What is needed is every line of the data that includes the word "camera". Please copy each one.

Saved data entries

------------------------------------------------------------

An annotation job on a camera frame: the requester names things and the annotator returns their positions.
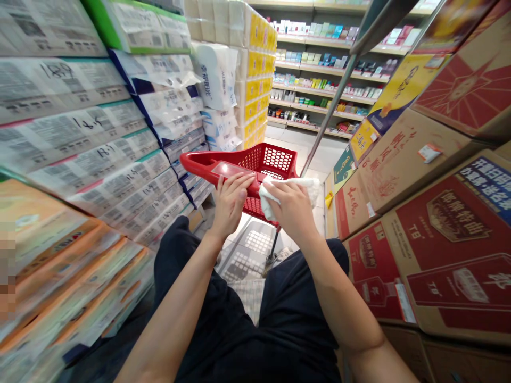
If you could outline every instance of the hand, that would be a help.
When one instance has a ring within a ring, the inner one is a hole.
[[[306,243],[321,238],[314,223],[312,204],[307,189],[292,182],[265,182],[265,188],[281,202],[267,198],[284,231],[302,248]]]
[[[236,231],[246,200],[246,188],[254,181],[254,177],[253,173],[246,176],[238,173],[224,182],[224,176],[220,176],[215,194],[215,219],[209,233],[225,241]]]

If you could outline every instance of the person's left hand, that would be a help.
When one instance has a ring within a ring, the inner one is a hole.
[[[254,177],[255,174],[244,176],[238,173],[224,182],[224,176],[220,176],[215,194],[215,219],[210,234],[225,241],[236,231],[246,200],[246,188],[254,181]]]

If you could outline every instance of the shopping basket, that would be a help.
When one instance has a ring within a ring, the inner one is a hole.
[[[272,256],[281,227],[278,222],[266,220],[261,210],[259,187],[266,176],[272,176],[279,180],[297,177],[295,171],[296,158],[297,154],[294,151],[262,143],[254,145],[249,149],[232,153],[184,153],[180,156],[180,161],[186,171],[204,178],[215,185],[215,187],[221,175],[229,178],[240,172],[246,174],[255,173],[254,182],[246,190],[247,197],[243,206],[243,212],[277,228],[270,252],[270,256]]]

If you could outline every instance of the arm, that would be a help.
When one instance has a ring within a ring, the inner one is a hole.
[[[220,177],[212,228],[204,235],[140,335],[116,383],[175,380],[197,326],[218,253],[240,222],[246,187],[252,183],[253,177],[253,174],[243,177],[237,174],[225,183]]]
[[[357,381],[417,382],[316,229],[307,191],[292,183],[265,187],[281,202],[268,199],[278,222],[302,250],[323,315]]]

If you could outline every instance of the person's right hand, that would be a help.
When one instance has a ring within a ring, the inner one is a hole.
[[[300,248],[318,237],[321,238],[314,223],[307,189],[292,182],[265,182],[265,188],[281,202],[279,205],[267,198],[278,222]]]

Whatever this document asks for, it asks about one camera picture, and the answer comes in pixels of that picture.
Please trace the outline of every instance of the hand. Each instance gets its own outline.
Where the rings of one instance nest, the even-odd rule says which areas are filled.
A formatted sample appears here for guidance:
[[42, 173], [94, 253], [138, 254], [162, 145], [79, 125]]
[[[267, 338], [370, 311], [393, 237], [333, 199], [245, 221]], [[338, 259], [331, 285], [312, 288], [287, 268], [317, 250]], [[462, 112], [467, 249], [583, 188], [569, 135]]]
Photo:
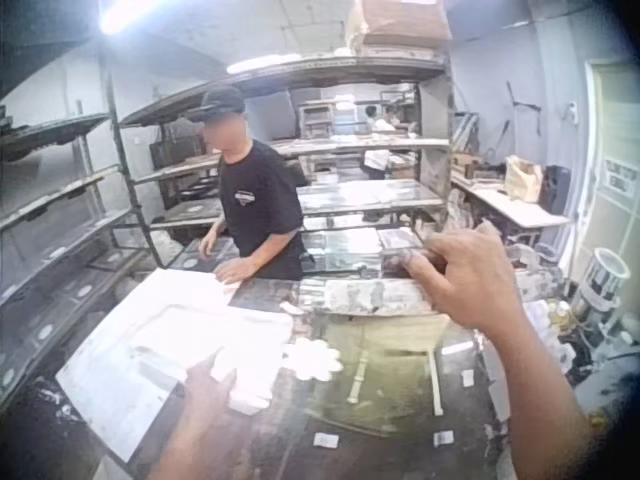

------------------------------------------------------------

• **RESPONSE TO THIS EXERCISE**
An annotation job on a camera frame: the requester names things and the annotator returns their positions.
Whatever this document asks for, it asks about one camera picture, and the answer comes in pixels of that picture.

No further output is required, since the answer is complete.